**Instructions for the task:** Transcribe, word for word, the line containing "Target: chip" and each line following it through the end of the listing below. Omit all other lines.
(Data extracts begins)
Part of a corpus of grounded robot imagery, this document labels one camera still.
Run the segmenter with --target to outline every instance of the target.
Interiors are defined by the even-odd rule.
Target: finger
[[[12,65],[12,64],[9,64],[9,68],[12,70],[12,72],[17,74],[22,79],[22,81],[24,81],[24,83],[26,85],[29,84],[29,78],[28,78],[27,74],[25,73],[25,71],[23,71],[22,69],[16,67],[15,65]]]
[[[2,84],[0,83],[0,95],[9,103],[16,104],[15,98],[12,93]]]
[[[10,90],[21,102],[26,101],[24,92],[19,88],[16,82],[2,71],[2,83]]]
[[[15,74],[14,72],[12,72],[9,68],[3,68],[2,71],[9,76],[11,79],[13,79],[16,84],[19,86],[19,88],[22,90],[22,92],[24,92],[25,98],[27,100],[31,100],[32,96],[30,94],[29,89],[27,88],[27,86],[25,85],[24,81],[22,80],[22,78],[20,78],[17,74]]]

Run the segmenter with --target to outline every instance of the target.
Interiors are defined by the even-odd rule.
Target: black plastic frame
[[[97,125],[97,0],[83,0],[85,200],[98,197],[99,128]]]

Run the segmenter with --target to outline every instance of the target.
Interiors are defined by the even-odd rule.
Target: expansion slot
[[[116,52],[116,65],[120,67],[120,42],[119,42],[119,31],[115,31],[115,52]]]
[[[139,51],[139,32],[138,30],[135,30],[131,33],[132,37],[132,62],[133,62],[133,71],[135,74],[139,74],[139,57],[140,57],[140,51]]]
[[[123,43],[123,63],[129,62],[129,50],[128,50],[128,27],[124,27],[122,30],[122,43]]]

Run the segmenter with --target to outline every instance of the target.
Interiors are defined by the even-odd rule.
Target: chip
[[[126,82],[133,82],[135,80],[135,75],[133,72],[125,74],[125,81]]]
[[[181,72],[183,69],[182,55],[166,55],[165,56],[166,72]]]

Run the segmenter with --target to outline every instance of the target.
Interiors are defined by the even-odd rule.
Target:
(Data extracts ends)
**Your response:**
Target: chip
[[[126,82],[133,82],[135,80],[135,75],[133,72],[125,74],[125,81]]]
[[[181,72],[183,69],[182,55],[166,55],[165,56],[166,72]]]

Run the segmenter with --target to outline every instance of the target.
Interiors are defined by the even-odd rule.
Target:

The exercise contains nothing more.